The most widely used file format for reference sequences is the fasta format. Both nucleotide and protein sequences can be represented in fasta format.

A fasta formatted file begins with a single-line description, followed by the sequence data. The description line starts with a greater-than (“>”) symbol. In the next line, the nucleotide or protein sequence starts. This sequence can be in a single line, but usually it’s broken into shorter, uniform length lines. Coding of the sequences follows the IUPAC code.

Example:
>seq1
CTGAAGGGTGACATGGANNTGGATCCTGARYCCCTTAGTCATAG

A multifasta is a file that contains multiple descriptions and sequences.
Example:
>seq1
CTGAAGGGTGACATGGANNTGGATCCTGARYCCCTTAGTCATAG
>seq2
AAAAANNTGCTGRAAGTTTCGTA

Usual file extensions are the following: .fa, .fasta, .fna, .fsa, .mfa,. .mpfa

Before doing any kind of manipulation or analysis using a reference sequence, the fasta file usually has to be indexed. Most NGS related softwares and algorithms either have their own indexing algorithm or accept fasta indexes created by other tools.

A fasta index usually contains basic information about the reference file. For example a fasta index created by the “samtools faidx” command is stored in a .fai formatted file, which contains the following information about each contig of the multifasta:

  • name of the contig,

  • length of the contig,

  • offset of the first base in the file (this basically mean the byte position of the beginning of the contig within the file),

  • number of bases for each fasta line and number of bytes for each fasta line.

Note, that contig “officially” means a consensus sequence defined by a set of overlapping DNA segments. But it’s often used in a slightly broader meaning, basically as a synonym of “continuous piece of sequence” or “continuous piece of DNA”.

Tip1: Different aligner and assembly softwares can deal with non-ATCG IUPAC characters differently. For example, BWA transforms them randomly into one of the canonical bases.

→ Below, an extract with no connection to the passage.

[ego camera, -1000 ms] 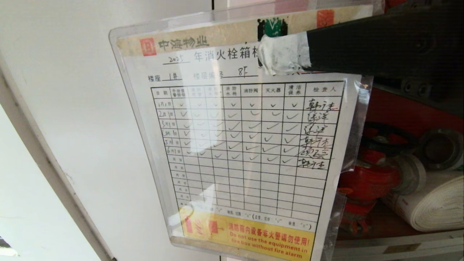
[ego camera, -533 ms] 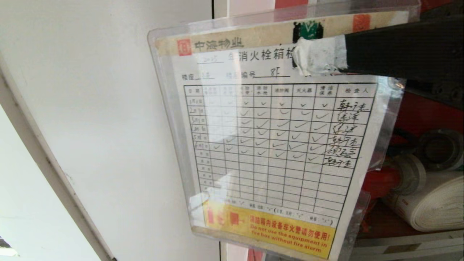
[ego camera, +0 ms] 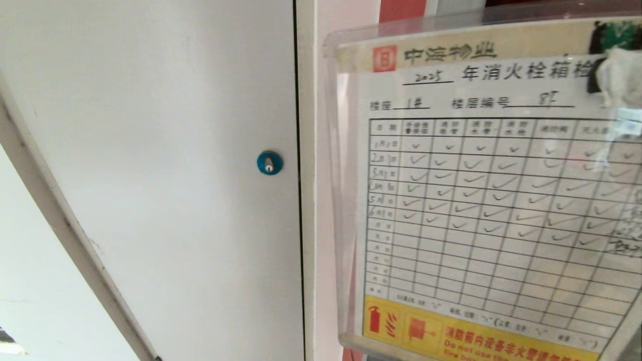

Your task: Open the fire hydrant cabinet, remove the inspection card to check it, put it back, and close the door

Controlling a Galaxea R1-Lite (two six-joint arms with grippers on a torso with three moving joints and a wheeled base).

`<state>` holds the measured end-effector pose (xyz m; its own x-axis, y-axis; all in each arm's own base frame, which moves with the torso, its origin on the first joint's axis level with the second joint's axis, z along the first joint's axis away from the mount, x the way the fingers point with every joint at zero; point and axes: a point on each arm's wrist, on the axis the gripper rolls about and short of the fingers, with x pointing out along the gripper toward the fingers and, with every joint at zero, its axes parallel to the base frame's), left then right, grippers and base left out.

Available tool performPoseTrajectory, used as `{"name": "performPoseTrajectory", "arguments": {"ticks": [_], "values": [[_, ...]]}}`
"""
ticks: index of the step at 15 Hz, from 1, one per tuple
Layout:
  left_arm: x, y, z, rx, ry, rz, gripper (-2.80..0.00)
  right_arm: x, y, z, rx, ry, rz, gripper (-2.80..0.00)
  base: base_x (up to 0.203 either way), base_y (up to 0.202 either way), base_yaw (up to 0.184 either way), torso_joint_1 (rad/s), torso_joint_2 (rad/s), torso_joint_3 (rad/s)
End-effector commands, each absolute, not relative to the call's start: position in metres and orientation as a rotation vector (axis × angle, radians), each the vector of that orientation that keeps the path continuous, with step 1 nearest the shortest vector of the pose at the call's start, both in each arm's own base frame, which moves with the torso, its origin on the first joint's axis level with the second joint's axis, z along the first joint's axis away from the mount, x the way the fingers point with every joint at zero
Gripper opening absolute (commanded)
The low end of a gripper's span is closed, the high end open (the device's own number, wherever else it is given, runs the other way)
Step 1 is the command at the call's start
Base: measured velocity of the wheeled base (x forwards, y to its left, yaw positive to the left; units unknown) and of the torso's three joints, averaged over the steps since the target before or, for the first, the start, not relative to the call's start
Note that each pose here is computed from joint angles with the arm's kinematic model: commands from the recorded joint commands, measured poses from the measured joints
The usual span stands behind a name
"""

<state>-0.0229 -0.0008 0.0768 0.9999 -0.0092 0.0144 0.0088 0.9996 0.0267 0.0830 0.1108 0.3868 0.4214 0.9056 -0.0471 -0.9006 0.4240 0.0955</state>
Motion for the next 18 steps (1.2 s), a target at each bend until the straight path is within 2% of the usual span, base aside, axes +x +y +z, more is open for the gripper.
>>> {"name": "performPoseTrajectory", "arguments": {"ticks": [1, 4, 9, 18], "values": [[-0.022, -0.001, 0.075, 0.028, -0.006, -0.009, -2.80, 0.064, 0.085, 0.389, 0.068, 0.058, 1.082, -2.80, 0.000, 0.000, 0.000, 0.000, 0.00, 0.000], [-0.022, -0.001, 0.075, 0.027, -0.006, -0.009, -2.80, 0.048, 0.063, 0.383, 0.023, 0.055, 0.989, -2.80, 0.000, 0.000, 0.000, 0.000, 0.00, 0.000], [-0.022, -0.001, 0.075, 0.026, -0.006, -0.008, -2.80, 0.040, 0.040, 0.377, -0.190, 0.116, 0.619, -2.80, 0.000, 0.000, 0.000, 0.000, 0.00, 0.000], [-0.022, -0.001, 0.075, 0.026, -0.006, -0.009, -2.80, 0.024, 0.011, 0.390, -0.656, 0.016, 0.357, -2.80, 0.000, 0.000, 0.000, 0.000, 0.00, 0.000]]}}
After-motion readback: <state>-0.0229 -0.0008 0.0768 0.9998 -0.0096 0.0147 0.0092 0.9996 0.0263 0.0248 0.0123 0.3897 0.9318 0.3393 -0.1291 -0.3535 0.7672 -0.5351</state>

Tip2: If you have a fasta with the nucleotide sequence in a single line or a multifasta with different line lengths for the different contigs, you can easily fix the length of the lines using Picard’s NormalizeFasta tool.

There are also several other sequence formats around, for example the Genbank flatfile format, the EMBL flatfile format, the raw sequence format and many others.